Brent crude futures were up 22 cents, or 0.3%, to $73.25 a barrel at 0911 GMT, while U.S. West Texas Intermediate (WTI) crude futures were down 5 cents at $69.94 a barrel. Both benchmark oil contracts were largely steady for the week.
The move down in WTI was likely due to traders squaring positions ahead of the U.S. non-farm payrolls report for August set to be released on Friday, analysts said, on worries the report may be weaker than consensus forecasts.
Oil demand has been curbed as extended power outages are slowing the reopening of refineries that were shut in Louisiana.

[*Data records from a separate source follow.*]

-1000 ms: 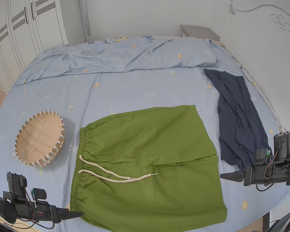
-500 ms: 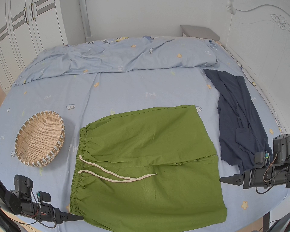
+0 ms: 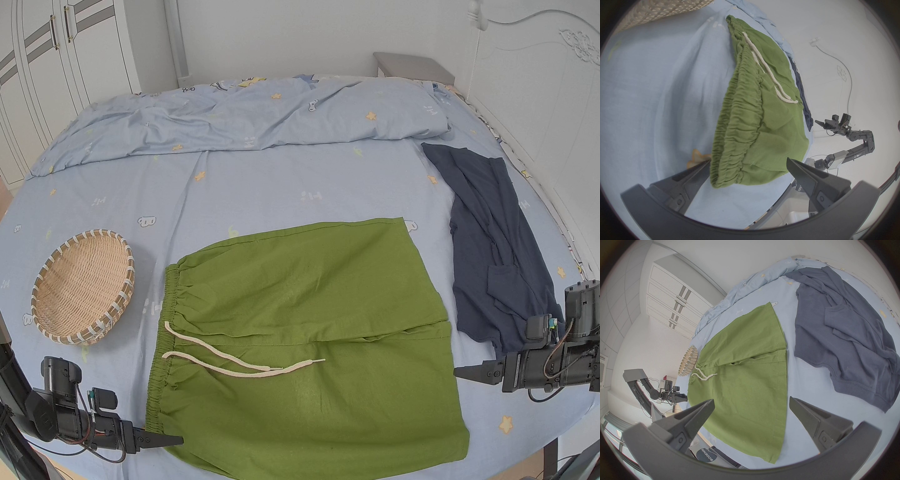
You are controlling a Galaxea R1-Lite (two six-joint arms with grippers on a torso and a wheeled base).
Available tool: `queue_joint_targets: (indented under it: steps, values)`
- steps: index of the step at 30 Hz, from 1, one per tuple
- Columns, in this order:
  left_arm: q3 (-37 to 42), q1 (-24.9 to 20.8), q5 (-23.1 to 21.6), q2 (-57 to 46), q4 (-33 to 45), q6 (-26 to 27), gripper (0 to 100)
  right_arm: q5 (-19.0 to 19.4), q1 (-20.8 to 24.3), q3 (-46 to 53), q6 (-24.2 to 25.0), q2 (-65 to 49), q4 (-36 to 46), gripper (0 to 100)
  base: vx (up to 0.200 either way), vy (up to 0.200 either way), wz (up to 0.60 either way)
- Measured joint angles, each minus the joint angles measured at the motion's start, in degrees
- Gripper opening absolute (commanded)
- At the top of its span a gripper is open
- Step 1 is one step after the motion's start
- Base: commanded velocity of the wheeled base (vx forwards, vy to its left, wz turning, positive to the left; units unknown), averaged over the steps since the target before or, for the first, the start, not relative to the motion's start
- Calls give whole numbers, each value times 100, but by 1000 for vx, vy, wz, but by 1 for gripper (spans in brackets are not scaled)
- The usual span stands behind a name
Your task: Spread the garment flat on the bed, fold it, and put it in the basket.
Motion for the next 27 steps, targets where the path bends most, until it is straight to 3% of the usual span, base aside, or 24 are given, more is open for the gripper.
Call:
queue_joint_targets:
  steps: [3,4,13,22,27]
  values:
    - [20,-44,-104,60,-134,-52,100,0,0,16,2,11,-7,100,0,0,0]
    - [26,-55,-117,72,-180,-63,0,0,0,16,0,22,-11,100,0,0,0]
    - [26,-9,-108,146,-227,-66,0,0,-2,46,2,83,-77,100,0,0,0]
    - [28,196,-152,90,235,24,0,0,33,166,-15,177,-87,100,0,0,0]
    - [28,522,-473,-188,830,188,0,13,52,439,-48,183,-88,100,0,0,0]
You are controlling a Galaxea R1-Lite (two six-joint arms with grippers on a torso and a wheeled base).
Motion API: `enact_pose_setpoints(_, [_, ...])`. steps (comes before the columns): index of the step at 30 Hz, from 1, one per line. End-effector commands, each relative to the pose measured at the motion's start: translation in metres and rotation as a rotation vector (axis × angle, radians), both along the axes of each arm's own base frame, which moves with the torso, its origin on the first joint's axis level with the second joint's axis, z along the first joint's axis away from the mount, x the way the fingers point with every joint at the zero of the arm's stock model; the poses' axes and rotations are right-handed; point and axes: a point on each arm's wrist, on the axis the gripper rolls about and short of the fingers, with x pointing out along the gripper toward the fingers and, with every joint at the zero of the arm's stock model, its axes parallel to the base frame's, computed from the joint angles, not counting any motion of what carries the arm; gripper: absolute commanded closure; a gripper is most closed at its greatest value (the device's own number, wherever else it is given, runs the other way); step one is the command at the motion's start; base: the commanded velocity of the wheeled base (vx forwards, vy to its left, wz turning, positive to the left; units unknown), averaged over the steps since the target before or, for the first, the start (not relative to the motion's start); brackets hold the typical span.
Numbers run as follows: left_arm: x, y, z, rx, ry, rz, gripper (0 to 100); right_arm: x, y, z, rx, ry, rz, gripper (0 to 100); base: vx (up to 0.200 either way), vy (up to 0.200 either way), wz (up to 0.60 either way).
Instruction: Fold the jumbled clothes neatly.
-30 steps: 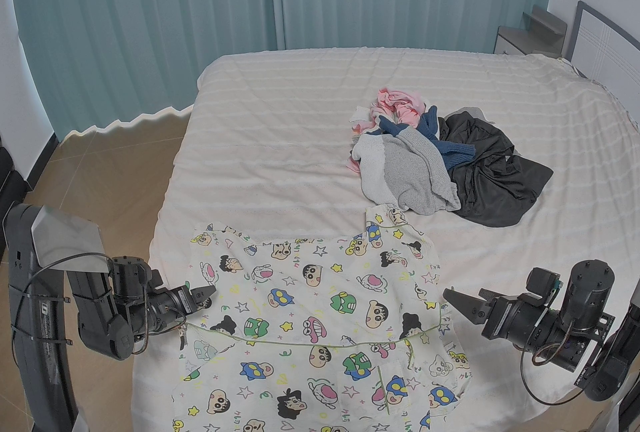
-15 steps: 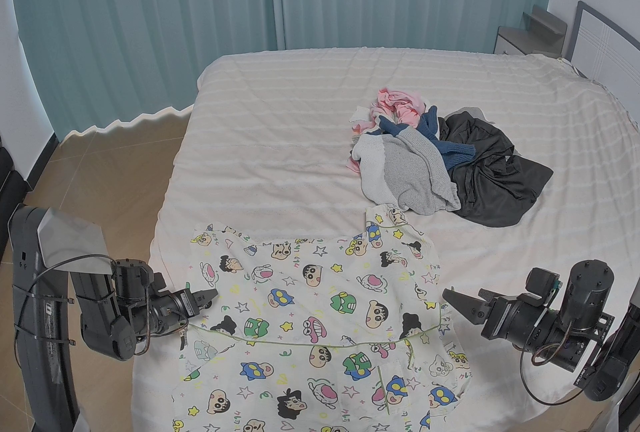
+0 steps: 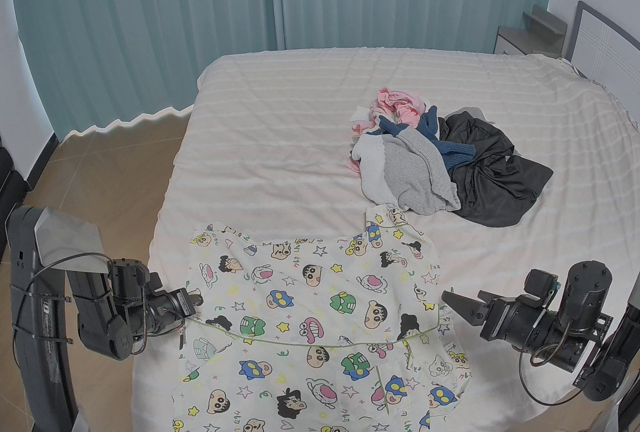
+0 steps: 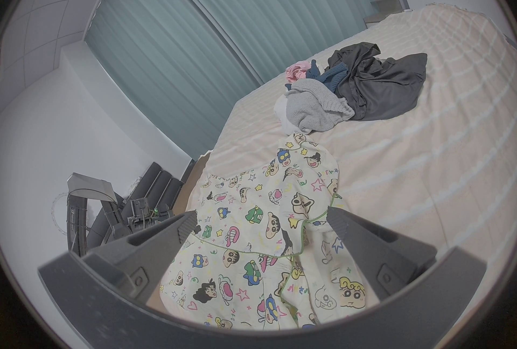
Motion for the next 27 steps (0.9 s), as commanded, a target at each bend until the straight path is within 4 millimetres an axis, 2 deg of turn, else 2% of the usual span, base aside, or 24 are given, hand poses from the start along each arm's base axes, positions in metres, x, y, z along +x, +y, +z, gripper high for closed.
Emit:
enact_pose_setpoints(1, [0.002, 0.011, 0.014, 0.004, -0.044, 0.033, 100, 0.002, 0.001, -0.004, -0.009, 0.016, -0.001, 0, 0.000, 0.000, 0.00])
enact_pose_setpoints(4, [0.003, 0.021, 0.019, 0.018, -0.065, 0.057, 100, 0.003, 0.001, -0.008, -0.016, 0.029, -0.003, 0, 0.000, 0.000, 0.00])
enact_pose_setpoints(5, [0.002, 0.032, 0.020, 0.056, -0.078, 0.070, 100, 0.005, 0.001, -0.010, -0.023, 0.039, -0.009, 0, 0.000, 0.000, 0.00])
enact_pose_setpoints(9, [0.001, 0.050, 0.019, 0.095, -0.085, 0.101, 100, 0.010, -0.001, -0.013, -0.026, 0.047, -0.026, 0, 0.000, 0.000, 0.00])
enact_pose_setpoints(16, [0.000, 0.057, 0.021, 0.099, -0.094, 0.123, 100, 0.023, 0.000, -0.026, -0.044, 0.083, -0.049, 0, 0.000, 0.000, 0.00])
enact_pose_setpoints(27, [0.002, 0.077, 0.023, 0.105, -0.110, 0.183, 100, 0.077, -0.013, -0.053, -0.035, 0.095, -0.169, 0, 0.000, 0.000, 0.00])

“It’s safe to say that the oil market is still feeling the effects of Hurricane Ida,” said Stephen Brennock of oil broker PVM.
“The loss of U.S. refinery demand will likely be more prolonged than the loss of crude supply given the extent of power outages and flooding in the region.”
About 1.7 million barrels per day of oil production remains shut in the U.S. Gulf of Mexico, with damage to heliports and fuel depots slowing the return of crews to offshore platforms, sources told Reuters.
Some analysts see room for further price gains amid tightening crude supplies and signs of recovering demand after the Organization of the Petroleum Exporting Countries and allies, known as OPEC+, stuck to a plan to add 400,00 barrels per day (bpd) to the market over the next few months.
“With an oil market still strongly in deficit for the remainder of the year, oil seems poised to rally further as OPEC+ signals discipline in easing cuts and as U.S. stockpiles continue to decline,” Edward Moya, senior market analyst at OANDA, said.